ON Sunday night, many internet users across Pakistan found that they were unable to access Twitter, its video-streaming service Periscope, or the popular videoconferencing app Zoom for several hours. In a subsequent analysis of network data from that time, the internet freedom monitor Netblocks and Pakistan’s Digital Rights Foundation reported that the disruption was localised to Pakistan. The outage, which seemed to only specifically affect access to these particular platforms, led to much speculation about the cause of the disruption, and conjecture that it may have been done deliberately at a time when an online videoconference by those critical of state policies was also being aired via these services. The report concluded, “Sunday’s incident matches the characteristics of previous documented restrictions applied on grounds of national security or to prevent unrest.”

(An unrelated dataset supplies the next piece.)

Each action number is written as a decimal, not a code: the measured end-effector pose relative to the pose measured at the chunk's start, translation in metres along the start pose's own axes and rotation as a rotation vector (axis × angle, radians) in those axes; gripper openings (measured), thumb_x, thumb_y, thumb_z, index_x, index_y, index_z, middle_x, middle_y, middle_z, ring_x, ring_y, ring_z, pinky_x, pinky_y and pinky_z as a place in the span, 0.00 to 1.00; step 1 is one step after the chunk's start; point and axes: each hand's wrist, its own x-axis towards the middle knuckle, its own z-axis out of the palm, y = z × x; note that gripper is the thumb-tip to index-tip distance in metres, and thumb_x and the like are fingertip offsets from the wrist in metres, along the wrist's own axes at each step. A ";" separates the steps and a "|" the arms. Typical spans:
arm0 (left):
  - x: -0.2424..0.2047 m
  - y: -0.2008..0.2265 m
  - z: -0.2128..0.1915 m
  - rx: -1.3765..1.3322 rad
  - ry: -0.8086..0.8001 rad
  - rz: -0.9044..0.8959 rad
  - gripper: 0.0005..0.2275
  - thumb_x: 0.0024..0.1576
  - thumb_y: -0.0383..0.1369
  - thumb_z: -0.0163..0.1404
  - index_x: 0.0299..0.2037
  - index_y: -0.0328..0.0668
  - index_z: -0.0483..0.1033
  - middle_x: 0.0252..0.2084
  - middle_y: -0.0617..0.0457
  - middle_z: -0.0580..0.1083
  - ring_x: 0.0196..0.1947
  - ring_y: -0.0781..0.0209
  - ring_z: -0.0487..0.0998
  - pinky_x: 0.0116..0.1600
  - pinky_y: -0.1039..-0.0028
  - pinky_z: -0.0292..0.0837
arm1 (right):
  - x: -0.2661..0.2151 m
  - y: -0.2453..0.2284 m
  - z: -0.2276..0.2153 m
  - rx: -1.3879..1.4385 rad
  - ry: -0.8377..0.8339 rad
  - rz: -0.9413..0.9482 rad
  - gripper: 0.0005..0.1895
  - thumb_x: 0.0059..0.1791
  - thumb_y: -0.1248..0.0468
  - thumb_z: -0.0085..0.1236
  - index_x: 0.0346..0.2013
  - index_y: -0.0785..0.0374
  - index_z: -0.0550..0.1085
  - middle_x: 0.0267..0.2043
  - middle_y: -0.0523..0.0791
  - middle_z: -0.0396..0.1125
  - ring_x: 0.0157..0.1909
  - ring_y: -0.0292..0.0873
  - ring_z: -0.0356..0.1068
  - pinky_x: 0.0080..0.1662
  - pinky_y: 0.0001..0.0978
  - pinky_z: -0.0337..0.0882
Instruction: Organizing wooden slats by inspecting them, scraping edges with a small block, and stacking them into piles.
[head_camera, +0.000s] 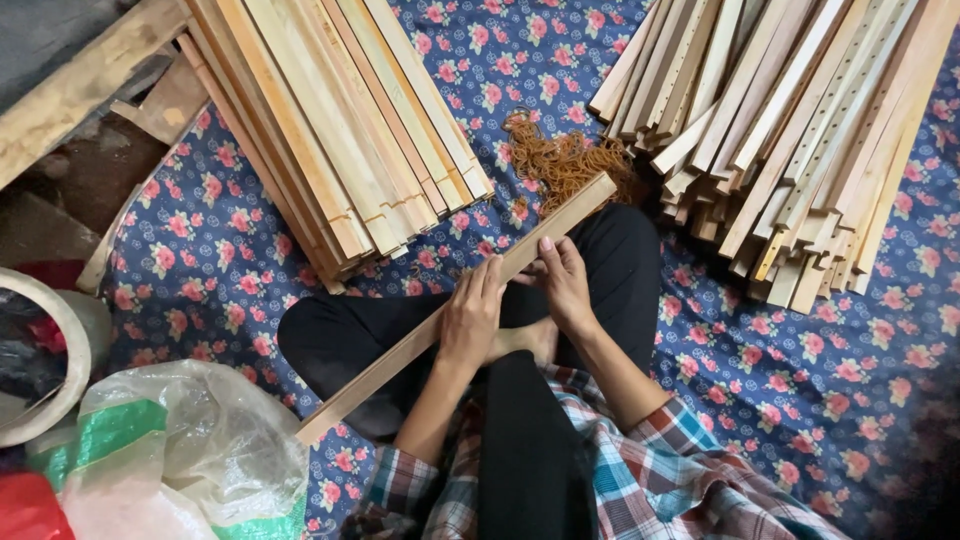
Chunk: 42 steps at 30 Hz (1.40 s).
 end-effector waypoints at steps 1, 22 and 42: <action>0.000 0.000 0.000 0.000 -0.001 -0.002 0.18 0.61 0.31 0.52 0.61 0.33 0.71 0.54 0.41 0.74 0.49 0.48 0.79 0.55 0.62 0.77 | 0.000 0.001 -0.001 -0.001 0.000 0.002 0.13 0.58 0.57 0.48 0.44 0.65 0.66 0.34 0.47 0.69 0.35 0.46 0.78 0.42 0.49 0.83; 0.061 0.011 0.003 -0.673 -0.722 -0.671 0.20 0.57 0.53 0.42 0.51 0.56 0.77 0.34 0.54 0.82 0.44 0.45 0.83 0.51 0.55 0.76 | -0.009 0.011 -0.029 0.149 0.018 0.162 0.12 0.55 0.49 0.53 0.39 0.52 0.77 0.34 0.38 0.70 0.40 0.39 0.73 0.42 0.30 0.72; 0.021 -0.010 -0.073 -0.708 -0.751 -0.938 0.22 0.51 0.54 0.44 0.50 0.57 0.80 0.49 0.46 0.80 0.53 0.43 0.80 0.58 0.55 0.75 | 0.128 0.241 0.051 -1.326 -0.372 -0.080 0.07 0.47 0.49 0.66 0.37 0.41 0.82 0.34 0.42 0.77 0.44 0.53 0.76 0.46 0.45 0.74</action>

If it is indeed true that the outage, however brief, was deliberately caused, it is especially troubling in the context of feverish attempts in recent years to expand the state’s power to monitor and control social media usage in Pakistan — and, in turn, its users — the most recent example of which has been the controversial Citizen Protection (Against Online Harms) Rules. That the PTA has failed to provide an explanation despite repeated requests to do so by this paper as well as digital rights experts only compounds these concerns. These tendencies are utterly counterproductive to Pakistan’s interests. We have nothing to gain from a growing intolerance towards expression of dissent; or from eroding public trust in institutions through a lack of transparency and due process of the law; or — particularly at a time when online connectivity is the lifeline through which many business, educational and social activities are being sustained — to casually ignore internet users’ concerns of being abruptly cut off from the services they now rely heavily upon. Pakistan’s attitude towards internet governance must be enabling, not oppressive or opaque. Intentional or not, the irony that such an outage would happen on World Telecommunication and Information Society Day is not lost on anyone.